“That’s not a secure area”– physical-digital sound links in commercial locative games

Inger Ekman


Pervasive games break the boundary between digital and physical to make use of elements in the real world as part of the game. One form of pervasive games are locative mobile games, which utilize physical movement as game control. To facilitate eyes-free interaction during play, these games benefit from exploring sound-based content. However, it is currently unclear what type of sound-based interaction is feasible to the general audience.
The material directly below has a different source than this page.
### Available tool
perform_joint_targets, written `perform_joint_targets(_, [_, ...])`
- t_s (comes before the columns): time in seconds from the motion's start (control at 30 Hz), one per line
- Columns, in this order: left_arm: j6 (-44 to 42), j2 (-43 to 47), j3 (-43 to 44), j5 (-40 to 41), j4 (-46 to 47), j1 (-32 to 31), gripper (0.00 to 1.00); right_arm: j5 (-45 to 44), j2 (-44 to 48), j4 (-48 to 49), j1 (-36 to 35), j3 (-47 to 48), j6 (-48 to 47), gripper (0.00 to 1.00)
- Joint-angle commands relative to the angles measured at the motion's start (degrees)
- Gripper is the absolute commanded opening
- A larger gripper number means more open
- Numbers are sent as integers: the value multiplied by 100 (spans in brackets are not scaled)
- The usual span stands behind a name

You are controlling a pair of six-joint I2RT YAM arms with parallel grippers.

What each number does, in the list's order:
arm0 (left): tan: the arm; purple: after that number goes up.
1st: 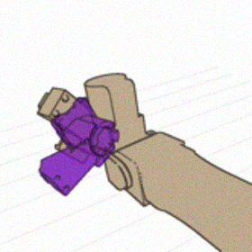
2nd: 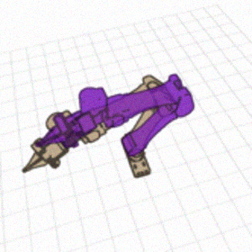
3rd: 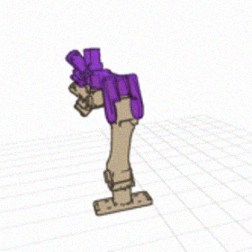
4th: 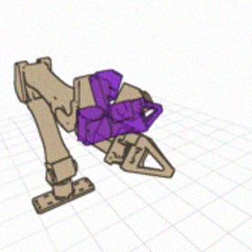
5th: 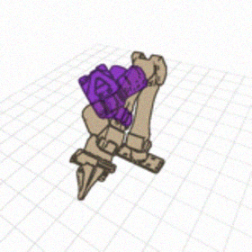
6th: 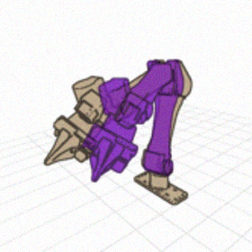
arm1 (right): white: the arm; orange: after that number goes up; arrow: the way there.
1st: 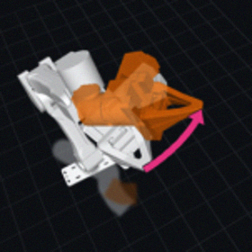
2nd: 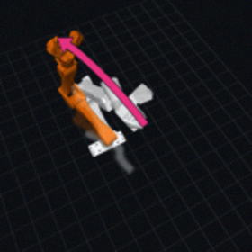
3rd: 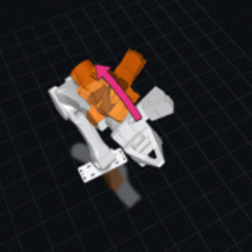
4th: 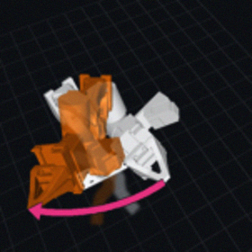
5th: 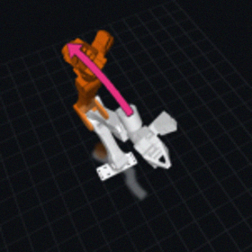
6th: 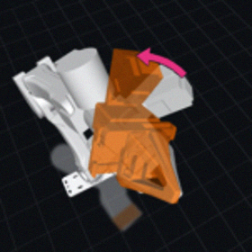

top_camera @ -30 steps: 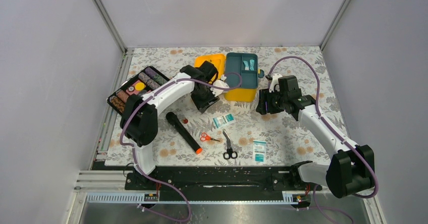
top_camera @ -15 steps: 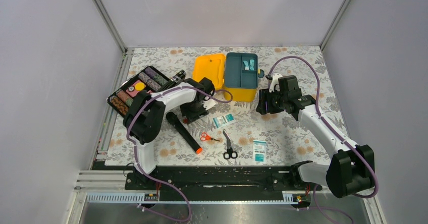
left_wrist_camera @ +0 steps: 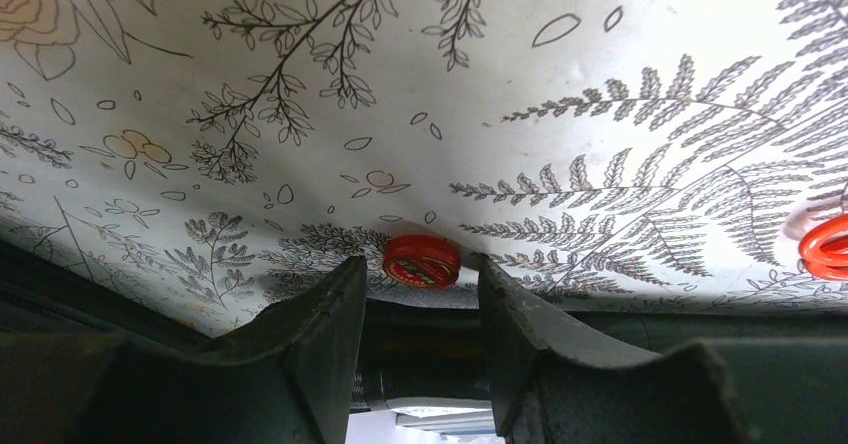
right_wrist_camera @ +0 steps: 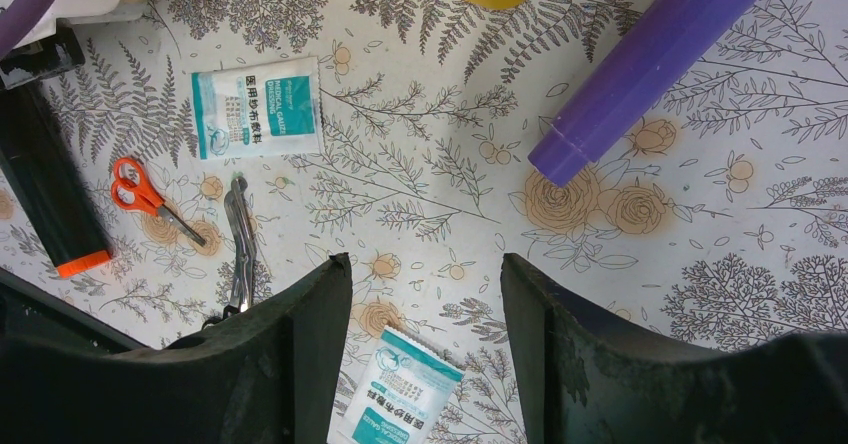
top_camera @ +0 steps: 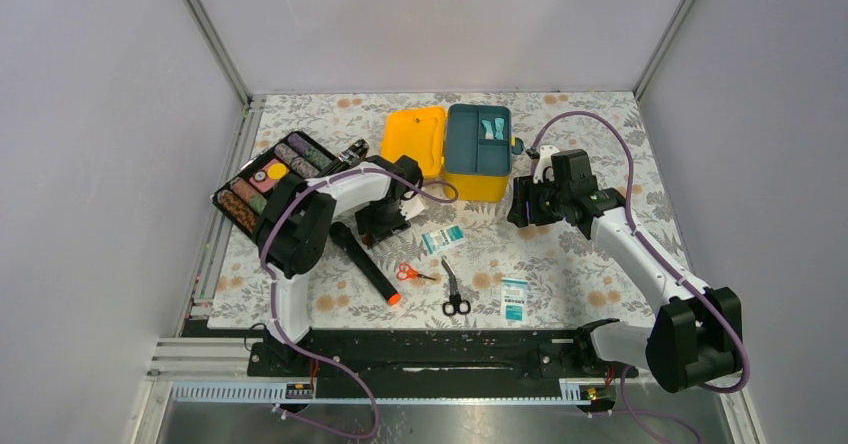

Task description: Organize the medicine kit

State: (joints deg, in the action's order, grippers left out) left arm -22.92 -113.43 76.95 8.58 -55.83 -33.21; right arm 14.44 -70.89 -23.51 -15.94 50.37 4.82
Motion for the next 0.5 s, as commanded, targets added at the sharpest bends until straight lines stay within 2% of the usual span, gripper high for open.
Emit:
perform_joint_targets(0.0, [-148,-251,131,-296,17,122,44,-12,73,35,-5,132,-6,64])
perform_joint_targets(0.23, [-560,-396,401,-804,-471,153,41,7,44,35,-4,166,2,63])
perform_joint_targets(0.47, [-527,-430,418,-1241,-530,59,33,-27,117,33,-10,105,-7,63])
Another consideration is which sound design strategies best support the goal of situated experiences, and how to design sound that supports game experiences drawing upon location-awareness, and intermixing virtual content with physical reality.
A first generation of locative mobile games is already commercially available. The present contribution analyzes seven commercially available locative games (Ingress; Shadow Cities; Zombies, Run!; Inception the App; The Dark Knight Rises Z+; CodeRunner) and summarizes the sound design strategies employed to contextualize game content in real-world. Comparison to current themes in contextualized audio research indicates similarities but also challenges some assumptions regarding audio-heavy gameplay. The findings illustrate the need for simplicity regarding audio challenges, but generally confirm the view of audio-based gameplay as a facilitator of mobility. Sound is also centrally involved in shaping contextualized experiences, forging links between the physical and digital world, and indexing game content to context through functionality, verbal references, spatialization, and remediation. The article discusses two complementary strategies to systematically manipulate the physical-digital relationship, and to promote strongly situated experiences.


Game sound, audio, sound design, locative games, pervasive games, mobile context, contextual experience, situated experience, indexicality.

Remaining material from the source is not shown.